DIRECTIONS: In the listing below, how many lines hold the string "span"? Reply with the number and nothing else.

━━━

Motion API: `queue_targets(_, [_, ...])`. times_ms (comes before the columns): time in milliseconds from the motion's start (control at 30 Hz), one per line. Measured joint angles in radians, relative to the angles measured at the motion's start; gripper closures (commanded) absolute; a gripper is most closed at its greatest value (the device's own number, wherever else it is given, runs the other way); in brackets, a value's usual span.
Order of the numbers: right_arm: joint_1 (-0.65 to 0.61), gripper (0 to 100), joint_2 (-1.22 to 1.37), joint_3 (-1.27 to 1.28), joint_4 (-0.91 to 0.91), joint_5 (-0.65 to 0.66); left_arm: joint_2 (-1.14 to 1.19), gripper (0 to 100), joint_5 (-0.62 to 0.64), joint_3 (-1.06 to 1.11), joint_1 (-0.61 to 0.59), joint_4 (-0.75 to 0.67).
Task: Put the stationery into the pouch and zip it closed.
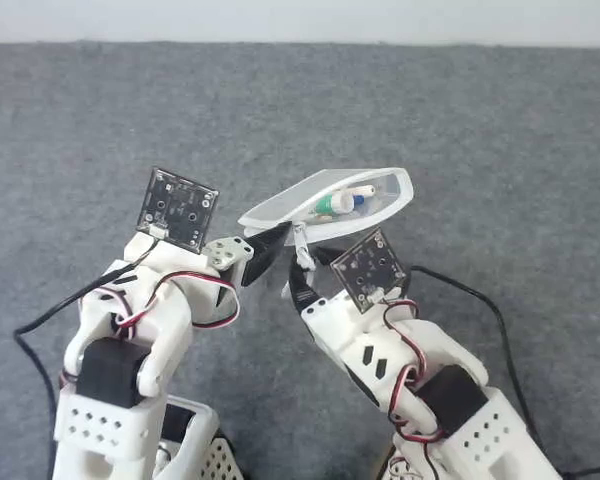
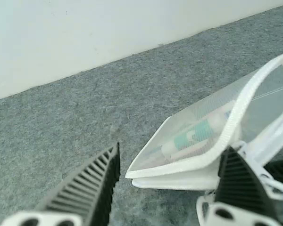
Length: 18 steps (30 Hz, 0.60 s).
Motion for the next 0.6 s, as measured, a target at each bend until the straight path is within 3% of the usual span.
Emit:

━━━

TASK RESPONSE: 2